Return all the data verbatim but without images.

DATA FOR REVIEW Start Marker

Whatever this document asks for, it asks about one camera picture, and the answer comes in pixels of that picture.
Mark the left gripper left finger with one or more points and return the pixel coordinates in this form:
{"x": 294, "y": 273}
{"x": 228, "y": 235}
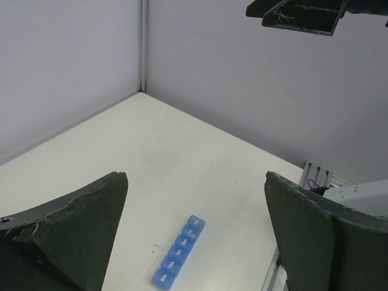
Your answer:
{"x": 66, "y": 243}

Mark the blue weekly pill organizer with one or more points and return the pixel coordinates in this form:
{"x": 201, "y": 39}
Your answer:
{"x": 172, "y": 263}

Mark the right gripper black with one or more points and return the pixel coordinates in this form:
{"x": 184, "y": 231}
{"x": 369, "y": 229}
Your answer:
{"x": 309, "y": 16}

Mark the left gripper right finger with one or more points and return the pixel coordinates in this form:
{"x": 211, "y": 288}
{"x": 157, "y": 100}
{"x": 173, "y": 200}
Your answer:
{"x": 324, "y": 245}

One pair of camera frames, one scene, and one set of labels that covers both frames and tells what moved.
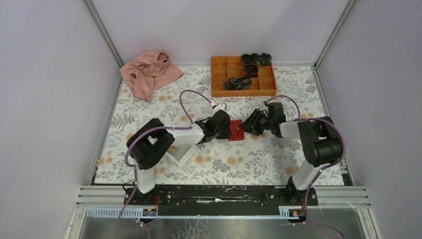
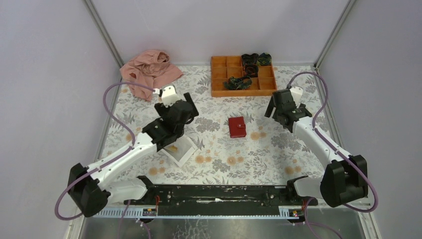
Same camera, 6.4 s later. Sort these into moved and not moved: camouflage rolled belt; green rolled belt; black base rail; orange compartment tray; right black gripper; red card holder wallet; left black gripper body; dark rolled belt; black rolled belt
Moved: red card holder wallet; left black gripper body; right black gripper
Not moved: green rolled belt; camouflage rolled belt; black base rail; black rolled belt; dark rolled belt; orange compartment tray
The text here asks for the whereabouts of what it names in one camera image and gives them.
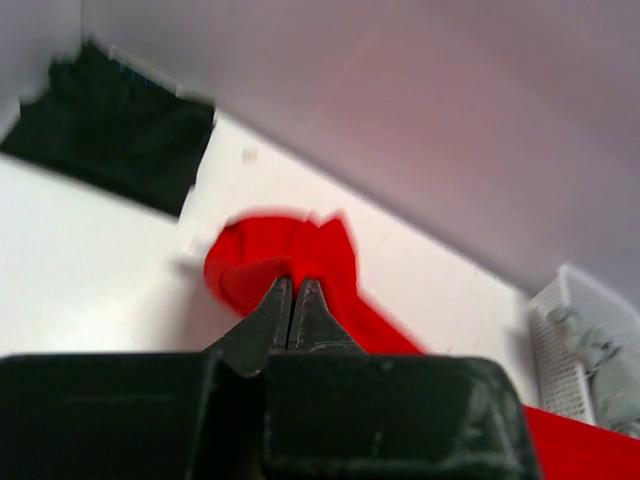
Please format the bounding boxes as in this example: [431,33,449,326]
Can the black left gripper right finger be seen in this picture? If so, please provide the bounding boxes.
[291,278,364,354]

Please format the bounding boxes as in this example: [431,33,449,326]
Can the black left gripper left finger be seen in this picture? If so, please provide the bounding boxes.
[219,277,293,376]

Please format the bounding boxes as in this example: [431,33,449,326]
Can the red t shirt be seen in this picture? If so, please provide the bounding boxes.
[203,214,639,479]

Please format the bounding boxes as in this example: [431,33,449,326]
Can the white plastic basket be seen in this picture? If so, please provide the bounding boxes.
[529,264,639,435]

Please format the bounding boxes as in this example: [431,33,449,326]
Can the folded black t shirt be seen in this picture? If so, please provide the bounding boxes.
[1,42,215,217]

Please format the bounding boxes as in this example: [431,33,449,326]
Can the grey t shirt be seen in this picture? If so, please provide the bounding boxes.
[546,307,639,439]

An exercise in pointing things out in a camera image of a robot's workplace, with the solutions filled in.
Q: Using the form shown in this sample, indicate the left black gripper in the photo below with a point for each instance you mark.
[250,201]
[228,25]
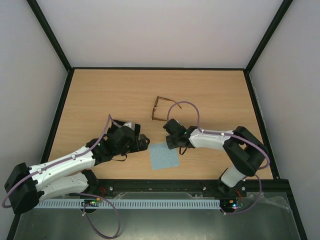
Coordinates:
[143,146]

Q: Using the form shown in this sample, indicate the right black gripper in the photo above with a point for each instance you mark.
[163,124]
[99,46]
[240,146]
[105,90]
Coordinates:
[172,141]

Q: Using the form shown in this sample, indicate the blue cleaning cloth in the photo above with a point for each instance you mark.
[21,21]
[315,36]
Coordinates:
[161,157]

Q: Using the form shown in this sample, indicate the black glasses case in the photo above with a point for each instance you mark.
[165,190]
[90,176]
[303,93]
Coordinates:
[116,123]

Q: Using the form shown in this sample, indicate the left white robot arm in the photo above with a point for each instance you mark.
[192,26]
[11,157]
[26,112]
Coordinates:
[26,186]

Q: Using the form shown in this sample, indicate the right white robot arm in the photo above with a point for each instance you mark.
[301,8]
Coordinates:
[244,150]

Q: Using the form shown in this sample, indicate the brown tortoiseshell sunglasses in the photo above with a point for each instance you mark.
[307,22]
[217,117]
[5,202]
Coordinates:
[159,109]

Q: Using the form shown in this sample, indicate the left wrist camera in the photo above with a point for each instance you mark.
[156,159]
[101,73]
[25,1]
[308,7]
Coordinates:
[130,125]

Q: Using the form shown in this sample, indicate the black aluminium frame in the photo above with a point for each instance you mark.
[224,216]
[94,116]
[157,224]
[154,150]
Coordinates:
[276,184]

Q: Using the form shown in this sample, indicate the white slotted cable duct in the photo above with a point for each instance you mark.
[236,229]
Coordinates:
[121,204]

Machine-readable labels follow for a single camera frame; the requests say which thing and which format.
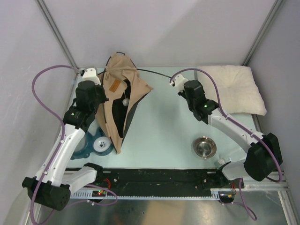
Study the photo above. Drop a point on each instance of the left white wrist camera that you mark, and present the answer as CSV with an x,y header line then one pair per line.
x,y
90,74

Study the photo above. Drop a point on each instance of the steel pet bowl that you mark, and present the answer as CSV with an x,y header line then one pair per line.
x,y
204,147

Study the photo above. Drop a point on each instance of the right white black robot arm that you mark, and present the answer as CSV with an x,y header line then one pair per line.
x,y
262,152

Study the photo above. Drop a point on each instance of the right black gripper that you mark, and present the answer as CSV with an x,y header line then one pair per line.
x,y
182,94

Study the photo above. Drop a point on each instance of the beige fabric pet tent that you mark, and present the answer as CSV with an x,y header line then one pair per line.
x,y
112,116

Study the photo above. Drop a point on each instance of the white paw print bowl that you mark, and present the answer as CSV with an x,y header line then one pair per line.
x,y
101,144

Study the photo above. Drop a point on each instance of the teal double bowl stand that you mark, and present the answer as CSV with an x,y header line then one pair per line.
x,y
85,146

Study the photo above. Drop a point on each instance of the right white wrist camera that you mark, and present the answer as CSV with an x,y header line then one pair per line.
x,y
178,82

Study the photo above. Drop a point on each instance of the left aluminium frame post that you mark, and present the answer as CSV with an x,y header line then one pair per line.
x,y
41,4

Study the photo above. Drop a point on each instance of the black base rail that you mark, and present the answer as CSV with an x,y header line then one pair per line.
x,y
165,182

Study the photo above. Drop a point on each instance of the right aluminium frame post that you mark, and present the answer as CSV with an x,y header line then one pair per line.
x,y
263,31

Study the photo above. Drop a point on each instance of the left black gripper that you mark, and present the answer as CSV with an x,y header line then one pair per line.
x,y
101,88

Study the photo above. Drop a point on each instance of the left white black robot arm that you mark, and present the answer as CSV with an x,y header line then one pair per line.
x,y
48,187

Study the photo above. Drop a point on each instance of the white slotted cable duct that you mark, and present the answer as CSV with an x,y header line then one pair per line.
x,y
99,194

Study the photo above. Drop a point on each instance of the cream fluffy cushion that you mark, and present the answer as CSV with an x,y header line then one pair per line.
x,y
237,89

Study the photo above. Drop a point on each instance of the aluminium frame post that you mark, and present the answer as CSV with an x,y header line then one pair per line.
x,y
263,31
41,4

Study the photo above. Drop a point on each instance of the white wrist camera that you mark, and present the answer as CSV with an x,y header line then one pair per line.
x,y
178,82
90,74

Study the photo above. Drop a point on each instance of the white pompom toy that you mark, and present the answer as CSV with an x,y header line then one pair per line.
x,y
125,101

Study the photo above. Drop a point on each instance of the black tent pole front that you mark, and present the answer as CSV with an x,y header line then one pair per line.
x,y
119,60

DATA FOR REVIEW End Marker

WRITTEN SOLUTION:
Whatever this document asks for, it asks about one camera picture, and the answer comes in pixels of that picture.
Mark the left gripper left finger with one or more points and return the pixel coordinates in this form:
{"x": 294, "y": 273}
{"x": 228, "y": 235}
Your answer:
{"x": 66, "y": 243}

Mark the blue weekly pill organizer with one or more points and return the pixel coordinates in this form:
{"x": 201, "y": 39}
Your answer:
{"x": 172, "y": 263}

Mark the right gripper black with one or more points and return the pixel coordinates in this form:
{"x": 184, "y": 231}
{"x": 369, "y": 229}
Your answer:
{"x": 309, "y": 16}

Mark the left gripper right finger with one or more points and return the pixel coordinates in this form:
{"x": 211, "y": 288}
{"x": 157, "y": 100}
{"x": 173, "y": 200}
Your answer:
{"x": 324, "y": 245}

One pair of camera frames, one scene, and one set of labels that covers both frames and tells what moved.
Same camera, 6.4 s later. Sort these into moved and not moved: camouflage rolled belt; green rolled belt; black base rail; orange compartment tray; right black gripper; red card holder wallet; left black gripper body; dark rolled belt; black rolled belt
Moved: red card holder wallet; left black gripper body; right black gripper
Not moved: green rolled belt; camouflage rolled belt; black base rail; black rolled belt; dark rolled belt; orange compartment tray
The text here asks for the whereabouts of what it names in one camera image and gives them.
Please format the bounding boxes as in this example: [431,33,449,326]
Can the black left gripper right finger be seen in this picture? If so, please provide the bounding boxes.
[291,278,364,354]

Please format the bounding boxes as in this example: [431,33,449,326]
Can the black left gripper left finger be seen in this picture? If so, please provide the bounding boxes.
[219,277,293,376]

Please format the bounding boxes as in this example: [431,33,449,326]
Can the red t shirt be seen in this picture? If so, please provide the bounding boxes.
[203,214,639,479]

Please format the bounding boxes as in this example: [431,33,449,326]
Can the white plastic basket be seen in this picture? If so, please provide the bounding boxes.
[529,264,639,435]

Please format the bounding boxes as in this example: [431,33,449,326]
Can the folded black t shirt be seen in this picture? If so, please provide the bounding boxes.
[1,42,215,217]

Please format the bounding boxes as in this example: [431,33,449,326]
Can the grey t shirt be seen in this picture? If so, please provide the bounding boxes.
[546,307,639,439]

An exercise in pointing things out in a camera image of a robot's workplace, with the solutions filled in.
Q: Using the form shown in this sample, indicate the left black gripper in the photo below with a point for each instance you mark.
[250,201]
[228,25]
Coordinates:
[143,146]

Q: Using the form shown in this sample, indicate the right black gripper in the photo above with a point for each instance you mark.
[163,124]
[99,46]
[240,146]
[105,90]
Coordinates:
[172,141]

Q: Using the form shown in this sample, indicate the blue cleaning cloth in the photo above with a point for each instance you mark.
[21,21]
[315,36]
Coordinates:
[161,157]

Q: Using the form shown in this sample, indicate the black glasses case in the photo above with a point for each instance you mark.
[165,190]
[90,176]
[303,93]
Coordinates:
[116,123]

Q: Using the form shown in this sample, indicate the left white robot arm in the photo above with a point for each instance you mark.
[192,26]
[11,157]
[26,112]
Coordinates:
[26,186]

Q: Using the form shown in this sample, indicate the right white robot arm in the photo above with a point for each instance you mark.
[301,8]
Coordinates:
[244,150]

Q: Using the form shown in this sample, indicate the brown tortoiseshell sunglasses in the photo above with a point for each instance you mark.
[307,22]
[217,117]
[5,202]
Coordinates:
[159,109]

Q: Using the form shown in this sample, indicate the left wrist camera in the photo above with a point for each instance you mark.
[156,159]
[101,73]
[25,1]
[308,7]
Coordinates:
[130,125]

Q: Using the form shown in this sample, indicate the black aluminium frame in the photo above with a point for each instance you mark.
[224,216]
[94,116]
[157,224]
[154,150]
Coordinates:
[276,184]

Q: Using the form shown in this sample, indicate the white slotted cable duct in the photo above with a point for each instance you mark.
[236,229]
Coordinates:
[121,204]

Machine-readable labels follow for a single camera frame; the requests say which thing and which format.
Study the photo above. Drop a point on each instance of the left white wrist camera that you mark, and present the answer as CSV with an x,y header line then one pair per line.
x,y
90,74

Study the photo above. Drop a point on each instance of the steel pet bowl that you mark, and present the answer as CSV with an x,y header line then one pair per line.
x,y
204,147

Study the photo above. Drop a point on each instance of the right white black robot arm that you mark, and present the answer as CSV with an x,y header line then one pair per line.
x,y
262,152

Study the photo above. Drop a point on each instance of the right black gripper that you mark, and present the answer as CSV with an x,y header line then one pair per line.
x,y
182,94

Study the photo above. Drop a point on each instance of the beige fabric pet tent that you mark, and present the answer as CSV with an x,y header line then one pair per line.
x,y
112,116

Study the photo above. Drop a point on each instance of the white paw print bowl that you mark, and present the answer as CSV with an x,y header line then one pair per line.
x,y
101,144

Study the photo above. Drop a point on each instance of the teal double bowl stand that you mark, and present the answer as CSV with an x,y header line then one pair per line.
x,y
85,146

Study the photo above. Drop a point on each instance of the right white wrist camera that you mark, and present the answer as CSV with an x,y header line then one pair per line.
x,y
178,82

Study the photo above. Drop a point on each instance of the left aluminium frame post that you mark, and present the answer as CSV with an x,y header line then one pair per line.
x,y
41,4

Study the photo above. Drop a point on each instance of the black base rail that you mark, and present the answer as CSV with an x,y header line then one pair per line.
x,y
165,182

Study the photo above. Drop a point on each instance of the right aluminium frame post that you mark, and present the answer as CSV with an x,y header line then one pair per line.
x,y
263,31

Study the photo above. Drop a point on each instance of the left black gripper that you mark, and present the answer as CSV with an x,y header line then one pair per line.
x,y
101,88

Study the photo above. Drop a point on each instance of the left white black robot arm that you mark, and present the answer as CSV with an x,y header line then one pair per line.
x,y
48,187

Study the photo above. Drop a point on each instance of the white slotted cable duct that you mark, and present the answer as CSV with an x,y header line then one pair per line.
x,y
99,194

Study the photo above. Drop a point on each instance of the cream fluffy cushion that you mark, and present the answer as CSV with an x,y header line then one pair per line.
x,y
237,89

Study the photo above. Drop a point on each instance of the aluminium frame post that you mark, and present the answer as CSV with an x,y header line then one pair per line.
x,y
263,31
41,4

Study the photo above. Drop a point on each instance of the white wrist camera that you mark, and present the answer as CSV with an x,y header line then one pair per line.
x,y
178,82
90,74

Study the photo above. Drop a point on each instance of the white pompom toy that you mark, and present the answer as CSV with an x,y header line then one pair per line.
x,y
125,101

Study the photo above. Drop a point on each instance of the black tent pole front that you mark, and present the answer as CSV with an x,y header line then one pair per line.
x,y
119,60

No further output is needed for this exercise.